Butìglie – un racconto

Creato il 01 giugno 2011 da Unarosaverde

Oggi posto un racconto che il mio amico Franco Pina (vedi qui, scritto piccolo piccolo sotto il disegno, per sapere qualcosa di lui) mi ha spedito per alleviarmi un po’ le ore lunghe di convalescenza. Ha iniziato a scrivere solo poche settimane fa. Dipinge e plasma materiali, di solito. Secondo me è già su un’ottima strada anche con le parole. Chissà cosa creerà una volta in pensione!

È strano come lavori la  mente umana e quali strani percorsi scelga  per riorganizzare le proprie idee.

A volte i ricordi riaffiorano nella memoria lentamente, come gnocchi nell’acqua bollente che risalgono uno alla volta piano piano e sulla superficie il puzzle si ricompone; altre volte invece…bum!
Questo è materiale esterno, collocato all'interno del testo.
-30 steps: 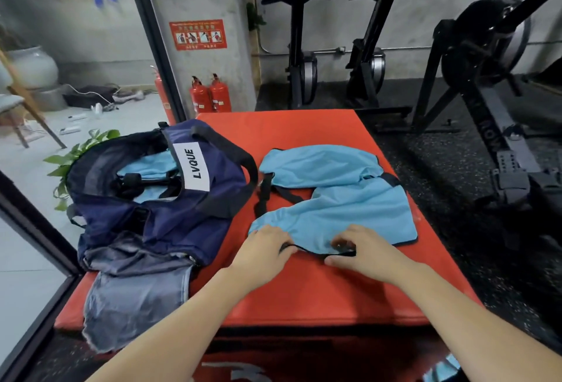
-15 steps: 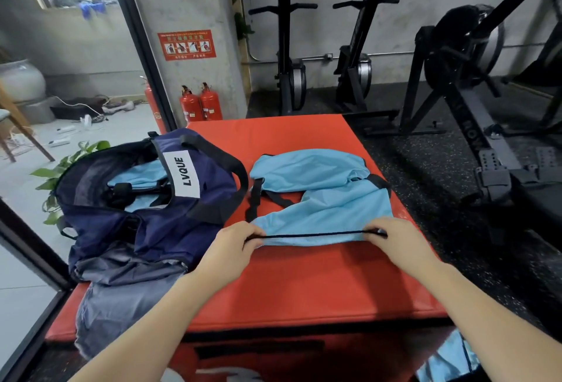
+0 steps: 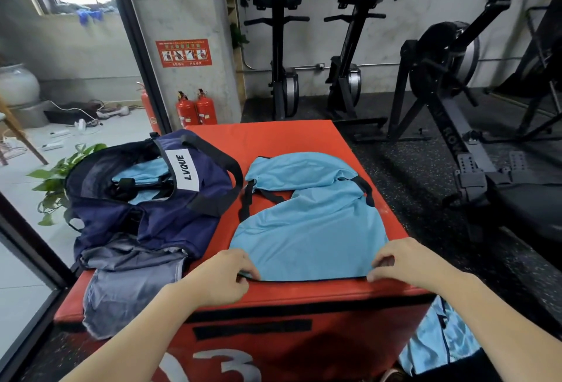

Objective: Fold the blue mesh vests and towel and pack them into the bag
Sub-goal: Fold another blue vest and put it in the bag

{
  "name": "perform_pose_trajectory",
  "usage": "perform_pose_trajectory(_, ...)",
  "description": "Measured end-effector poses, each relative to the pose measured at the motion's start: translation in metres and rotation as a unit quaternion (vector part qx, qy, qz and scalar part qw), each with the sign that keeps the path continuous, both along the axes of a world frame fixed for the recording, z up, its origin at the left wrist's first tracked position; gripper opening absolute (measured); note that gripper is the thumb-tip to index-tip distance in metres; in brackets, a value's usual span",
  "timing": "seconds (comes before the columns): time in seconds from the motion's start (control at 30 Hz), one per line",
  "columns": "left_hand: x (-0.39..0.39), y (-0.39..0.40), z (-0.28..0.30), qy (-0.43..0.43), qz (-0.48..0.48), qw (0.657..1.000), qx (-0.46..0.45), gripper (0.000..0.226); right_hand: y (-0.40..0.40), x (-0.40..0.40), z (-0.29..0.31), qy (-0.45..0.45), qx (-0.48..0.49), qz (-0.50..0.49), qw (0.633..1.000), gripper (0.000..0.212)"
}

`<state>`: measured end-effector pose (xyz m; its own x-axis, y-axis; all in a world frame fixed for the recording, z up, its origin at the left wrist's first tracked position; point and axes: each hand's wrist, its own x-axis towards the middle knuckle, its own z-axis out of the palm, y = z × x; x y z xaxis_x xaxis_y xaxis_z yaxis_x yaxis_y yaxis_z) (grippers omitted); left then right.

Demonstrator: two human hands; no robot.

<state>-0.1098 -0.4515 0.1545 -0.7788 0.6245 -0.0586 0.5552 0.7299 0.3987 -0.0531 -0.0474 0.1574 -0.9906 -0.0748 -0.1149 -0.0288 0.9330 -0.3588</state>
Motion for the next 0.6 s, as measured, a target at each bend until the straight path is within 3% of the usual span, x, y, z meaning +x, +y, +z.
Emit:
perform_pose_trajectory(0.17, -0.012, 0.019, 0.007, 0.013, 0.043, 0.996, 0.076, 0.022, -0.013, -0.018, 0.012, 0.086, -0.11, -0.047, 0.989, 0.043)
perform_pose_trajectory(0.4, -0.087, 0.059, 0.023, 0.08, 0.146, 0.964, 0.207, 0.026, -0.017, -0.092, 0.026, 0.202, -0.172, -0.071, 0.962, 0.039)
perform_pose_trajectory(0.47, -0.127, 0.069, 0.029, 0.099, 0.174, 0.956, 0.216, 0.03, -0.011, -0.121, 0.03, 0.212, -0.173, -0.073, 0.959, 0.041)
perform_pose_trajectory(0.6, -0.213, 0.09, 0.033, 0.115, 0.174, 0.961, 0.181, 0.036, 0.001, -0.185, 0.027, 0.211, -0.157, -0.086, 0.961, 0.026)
La porta si spalanca ed eccolo lì nitido, dentro la memoria, subito decifrabile: perfino gli odori, i suoni, il caldo del sole sulla pelle, il taglio di luce che divide la stanza…

Mi dice mia moglie:  

- Franco, per favore, già che scendi porta di sotto le bottiglie che domani è giovedì e passano per la raccolta differenziata del vetro. -

   Bum!

- Franco, per favore, già che scendi porta di sotto le bottiglie che domani è giovedì e passa il Butiglie.-

Mi disse mia madre.

Se mia moglie avesse formulato la richiesta in maniera diversa, ad esempio: 

-mi porteresti di sotto le bottiglie? –  

oppure:

- c’è  la raccolta differenziata, portami di sotto le bottiglie -  

probabilmente non sarebbe successo niente. Invece quella frase così costruita mi ha riportato nel palazzo in cui abitavo da bambino, una vecchia casa di ringhiera con il  grande cortile interno, il mio mondo per tutti gli anni dell’infanzia. Tutti noi che ci abitavamo le bottiglie  le lasciavamo nell’angolo sotto la finestra della signora Iole; la finestra era quella con i gerani.
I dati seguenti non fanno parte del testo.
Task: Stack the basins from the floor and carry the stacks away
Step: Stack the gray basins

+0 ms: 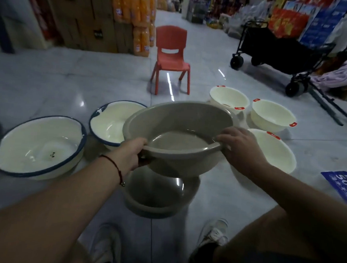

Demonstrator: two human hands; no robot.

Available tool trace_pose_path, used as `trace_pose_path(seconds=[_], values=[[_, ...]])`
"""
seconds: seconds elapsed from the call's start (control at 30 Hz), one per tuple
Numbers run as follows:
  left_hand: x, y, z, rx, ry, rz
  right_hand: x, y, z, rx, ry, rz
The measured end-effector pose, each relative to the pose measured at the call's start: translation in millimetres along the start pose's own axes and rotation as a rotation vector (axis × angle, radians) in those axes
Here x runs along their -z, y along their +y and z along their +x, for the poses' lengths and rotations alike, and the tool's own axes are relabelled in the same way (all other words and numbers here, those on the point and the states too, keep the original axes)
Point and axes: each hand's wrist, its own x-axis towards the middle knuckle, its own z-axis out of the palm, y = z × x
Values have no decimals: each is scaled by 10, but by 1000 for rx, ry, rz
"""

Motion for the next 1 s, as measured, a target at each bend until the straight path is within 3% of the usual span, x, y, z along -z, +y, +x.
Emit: trace_pose_path(seconds=[0.07,0.17,0.2,0.37,0.53,0.6,0.8,1.0], values=[[161,-58,30,-6,36,-12,-118,1,171,-368,-72,372],[513,-120,135,-34,104,-49,-288,26,467,-969,-340,1323],[621,-138,207,-55,143,-67,-371,38,538,-1073,-415,1463],[736,-152,312,-130,198,-64,-739,-308,690,-1096,-593,1254],[810,-314,489,-49,135,-60,-1131,-432,738,-1015,-427,910],[855,-346,489,8,77,-37,-1236,-380,758,-959,-457,832],[931,-510,501,141,-157,301,-1342,-121,582,-847,-513,692],[985,-685,682,58,-81,607,-1735,-86,463,-730,-576,548]])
La Iole era un donnone – almeno così appariva ai miei occhi – buona come il pane e con due seni enormi, burrosi, che sembravano due uova di pasqua, di quelle di cioccolato bianco, tanto che un giorno ho sentito dire da mio padre:

- non mi stupirei se una mattina mi vengono a dire che hanno trovato suo marito Gino soffocato da tutto quel ben di Dio-

E io me la immaginavo la Iole che, girandosi nel sonno, lo soffocava senza accorgersi, il povero Gino.

La storia andò diversamente: trovarono la Iole nel letto con un coltello da cucina piantato tra le uova di pasqua, i rivoli di sangue a disegnarle i fiocchi e Gino rannicchiato tra comodino e muro con lo sguardo fisso nel vuoto. Brutta bestia la gelosia.

Non era vero niente, ma lui si era convinto del contrario. È strano come lavori la  mente umana e quali strani percorsi scelga.

A trovarli così fu proprio il Butiglie una mattina in cui passava a ritirare il suo bottino di vetro colorato. Li vide attraverso le tende della finestra, quella dei gerani, poverino. Già che non le aveva tutte a posto di suo, le rotelle: gli mancava solo vedere quelle cose lì che lo dovettero ricoverare per lo choc che aveva preso.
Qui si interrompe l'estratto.